§ **EXERCISE**
Produce an exact copy of all the data below, dropping every image.
DATA PROVIDED Block Start
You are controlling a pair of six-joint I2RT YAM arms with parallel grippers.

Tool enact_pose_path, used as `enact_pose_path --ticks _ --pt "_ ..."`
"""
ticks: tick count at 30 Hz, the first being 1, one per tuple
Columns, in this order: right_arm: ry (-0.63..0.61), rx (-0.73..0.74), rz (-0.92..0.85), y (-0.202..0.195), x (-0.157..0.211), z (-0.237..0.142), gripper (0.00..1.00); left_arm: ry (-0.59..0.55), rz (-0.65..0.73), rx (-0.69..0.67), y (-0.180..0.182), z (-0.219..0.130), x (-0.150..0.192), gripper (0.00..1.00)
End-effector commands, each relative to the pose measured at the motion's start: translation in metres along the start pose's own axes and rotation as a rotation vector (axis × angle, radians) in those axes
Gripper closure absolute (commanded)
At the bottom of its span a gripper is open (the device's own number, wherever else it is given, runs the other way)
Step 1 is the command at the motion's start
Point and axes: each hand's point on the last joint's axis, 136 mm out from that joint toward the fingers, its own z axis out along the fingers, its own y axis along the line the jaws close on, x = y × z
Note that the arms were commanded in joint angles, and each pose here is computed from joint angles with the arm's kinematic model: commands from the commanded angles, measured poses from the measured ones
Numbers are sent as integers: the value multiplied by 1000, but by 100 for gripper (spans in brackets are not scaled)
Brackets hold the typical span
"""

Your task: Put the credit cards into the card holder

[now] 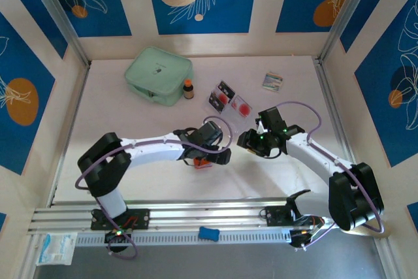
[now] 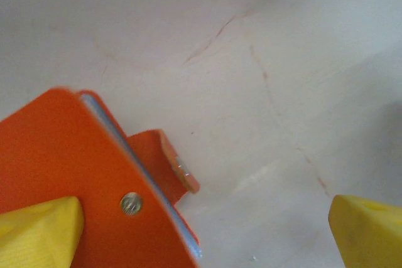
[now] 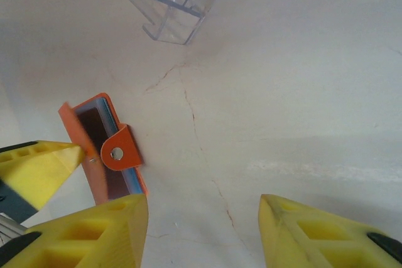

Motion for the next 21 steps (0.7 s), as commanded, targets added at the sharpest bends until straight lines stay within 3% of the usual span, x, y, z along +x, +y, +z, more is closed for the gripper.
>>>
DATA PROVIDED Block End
§ **EXERCISE RESULT**
You are controlling a pair of six-joint I2RT YAM arms with parallel grippers.

Tool enact_pose_path, used as `enact_pose_path --ticks _ --pt "_ ..."`
"""
ticks: tick count at 30 Hz, the first being 1, one per tuple
Columns, in this order: right_arm: ry (-0.63..0.61), rx (-0.73..0.74), rz (-0.92..0.85), y (-0.202..0.195), x (-0.157..0.211), z (-0.237..0.142), gripper (0.00..1.00); left_arm: ry (-0.59..0.55), rz (-0.65..0.73), rx (-0.69..0.67), y (-0.180..0.182), z (-0.219..0.130), x (-0.150..0.192), gripper (0.00..1.00)
End-effector commands, each relative to the pose measured at the motion's start: translation in metres along the start pose's own axes and rotation as a rotation vector (axis × angle, radians) in those axes
Gripper closure absolute (commanded)
At the bottom of its span a gripper is open (the device's own number, wherever else it is given, runs the other way)
Step 1 is the command at the motion's start
Point and axes: each hand's point on the last joint's axis, 136 mm out from that joint toward the fingers, its own z axis out along the fingers, its own y axis along the line the jaws close on, x = y × z
Note that the arms were commanded in joint angles, and each pose here is computed from joint angles with the arm's kinematic model: commands from the commanded angles, measured poses from the measured ones
Numbers are sent as integers: the value multiplied by 1000, but by 100 for gripper (spans in brackets are not scaled)
Brackets hold the typical span
"""

Your task: Put the credit cards into the card holder

[now] 
[now] 
[now] 

Motion for the next 21 steps (0.7 s), as commanded, targets added at the sharpest bends until straight lines stay within 3% of the usual span, x, y, z along +x, +y, +z, more is closed for the gripper.
>>>

The exercise requires no additional output.